# Data Aggregation for the "Interpreting Emotion in Messages" Study

* Project and code written by Erik Jacobson

<hr>

## Getting the data from an API

* The data is stored in a SQL database through the cloud, and can be accessed using an API.

* The API is only accessible if you have a key, which itself can only be obtained through administrator accounts.

To access the data, I need to make a request to the API endpoint and store the returned JSON data in a file.

In [1]:
##
# Getting the Data
#
import pandas as pd
import numpy as np
import requests
import json

# The data can be accessed through an API
studySite = "https://emotion.ewjresearch.com/"
apiKey = open("APIKey.txt", "r").read()

headers = {'Authorization' : apiKey, 'Accept': 'application/json'}

# Make the request to get the users resource
response = requests.get(studySite + "api/users", headers=headers)

if(response.status_code != 200): # If not successful
    print(response.status_code)
    print(response.text)
    print('The server didn\'t respond.
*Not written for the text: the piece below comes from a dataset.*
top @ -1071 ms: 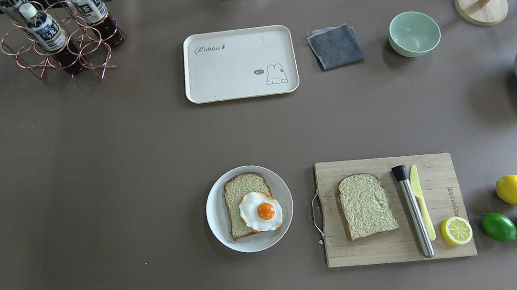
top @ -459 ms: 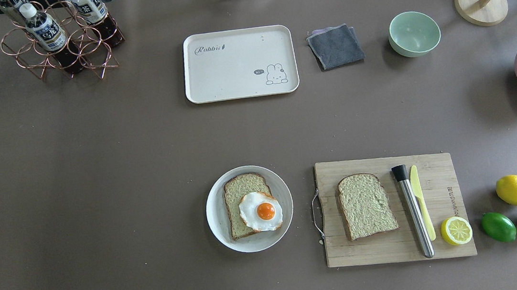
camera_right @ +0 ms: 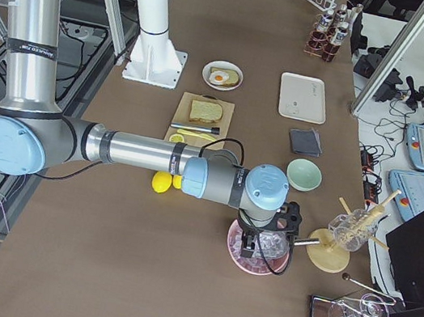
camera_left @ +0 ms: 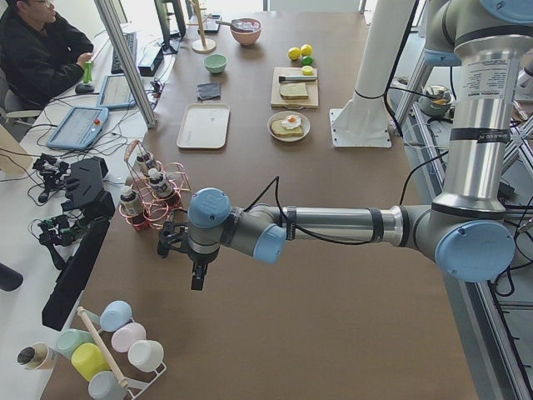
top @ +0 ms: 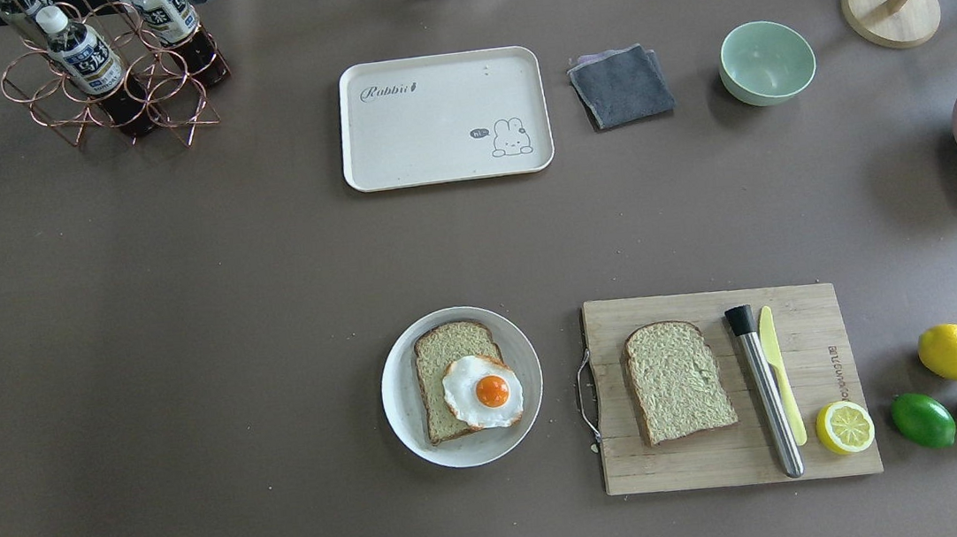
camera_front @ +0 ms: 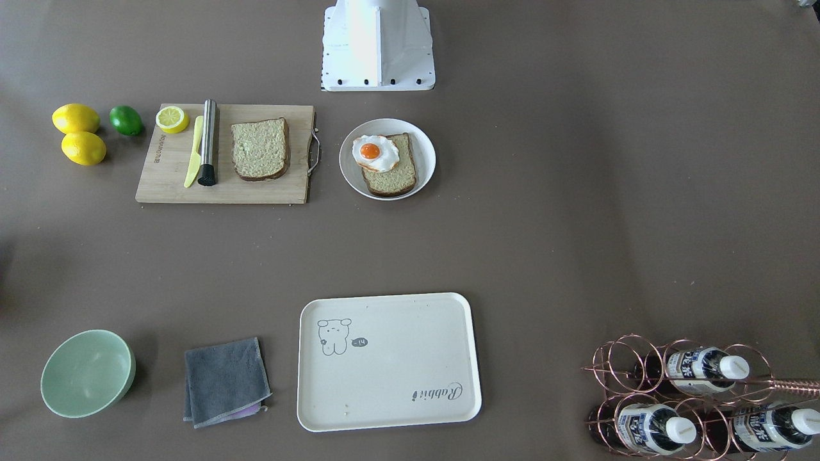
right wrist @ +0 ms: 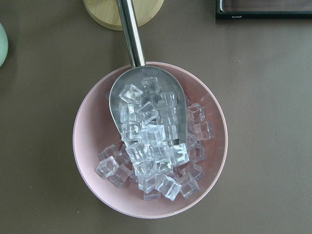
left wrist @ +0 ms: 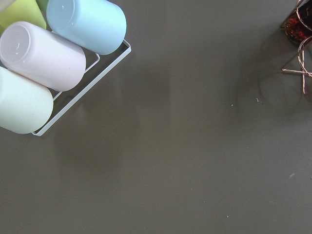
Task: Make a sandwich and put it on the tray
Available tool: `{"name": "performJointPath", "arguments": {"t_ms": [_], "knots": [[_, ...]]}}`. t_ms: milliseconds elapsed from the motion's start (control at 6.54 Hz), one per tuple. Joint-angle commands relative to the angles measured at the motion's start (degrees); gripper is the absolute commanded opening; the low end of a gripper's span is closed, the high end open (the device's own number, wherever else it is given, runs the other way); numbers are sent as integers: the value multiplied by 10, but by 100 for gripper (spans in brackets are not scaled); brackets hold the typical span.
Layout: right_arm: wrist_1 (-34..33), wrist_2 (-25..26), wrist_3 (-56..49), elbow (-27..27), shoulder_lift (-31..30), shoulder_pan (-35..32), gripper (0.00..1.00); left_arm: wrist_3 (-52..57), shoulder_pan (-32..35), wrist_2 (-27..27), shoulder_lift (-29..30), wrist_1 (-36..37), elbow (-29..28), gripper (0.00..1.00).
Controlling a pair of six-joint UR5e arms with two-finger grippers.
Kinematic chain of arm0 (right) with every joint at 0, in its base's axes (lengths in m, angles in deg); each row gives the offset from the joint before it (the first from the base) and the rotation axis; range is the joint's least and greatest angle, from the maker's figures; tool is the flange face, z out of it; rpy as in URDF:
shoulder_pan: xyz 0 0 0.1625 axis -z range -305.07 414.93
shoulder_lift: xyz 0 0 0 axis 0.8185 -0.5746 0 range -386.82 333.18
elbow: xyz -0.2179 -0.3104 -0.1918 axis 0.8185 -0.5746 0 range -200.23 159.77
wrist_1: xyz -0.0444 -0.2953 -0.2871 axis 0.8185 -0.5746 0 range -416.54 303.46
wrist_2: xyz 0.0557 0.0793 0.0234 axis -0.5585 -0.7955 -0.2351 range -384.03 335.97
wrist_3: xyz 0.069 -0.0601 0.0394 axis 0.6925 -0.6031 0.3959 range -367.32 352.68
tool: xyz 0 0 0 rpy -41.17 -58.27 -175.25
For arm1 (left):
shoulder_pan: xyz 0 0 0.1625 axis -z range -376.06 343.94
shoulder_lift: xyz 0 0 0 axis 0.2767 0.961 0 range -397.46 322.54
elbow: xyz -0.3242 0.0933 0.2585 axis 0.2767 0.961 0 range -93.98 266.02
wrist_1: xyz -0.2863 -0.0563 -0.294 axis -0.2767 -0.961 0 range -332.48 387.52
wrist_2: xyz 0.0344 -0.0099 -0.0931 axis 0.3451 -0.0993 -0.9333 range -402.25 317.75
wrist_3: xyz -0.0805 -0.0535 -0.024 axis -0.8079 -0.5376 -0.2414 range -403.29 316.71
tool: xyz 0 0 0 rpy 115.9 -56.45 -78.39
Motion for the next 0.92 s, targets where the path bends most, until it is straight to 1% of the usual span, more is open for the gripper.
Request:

Using backup JSON data for now.')
    print('Get a new key to access the new data.')
else: # If successful
    # Write the JSON to a data file
    with open("UserJson.json", "w") as dataFile:
        # Get what's inside of data array
        data = json.loads(response.text)['data']
        dataFile.write(json.dumps(data))
        dataFile.close()
    print("Successfully downloaded User data from " + studySite)

Successfully downloaded User data from https://emotion.ewjresearch.com/


All the JSON data is written to a file which we'll call `UserJson.json`. This way, I can manipulate the raw data without having to request the server each time.

<hr>
    
## Creating a Users Dataframe

- The data is formatted in JSON with users containing an array `records` containing individual objects that represent each of the questions on the app.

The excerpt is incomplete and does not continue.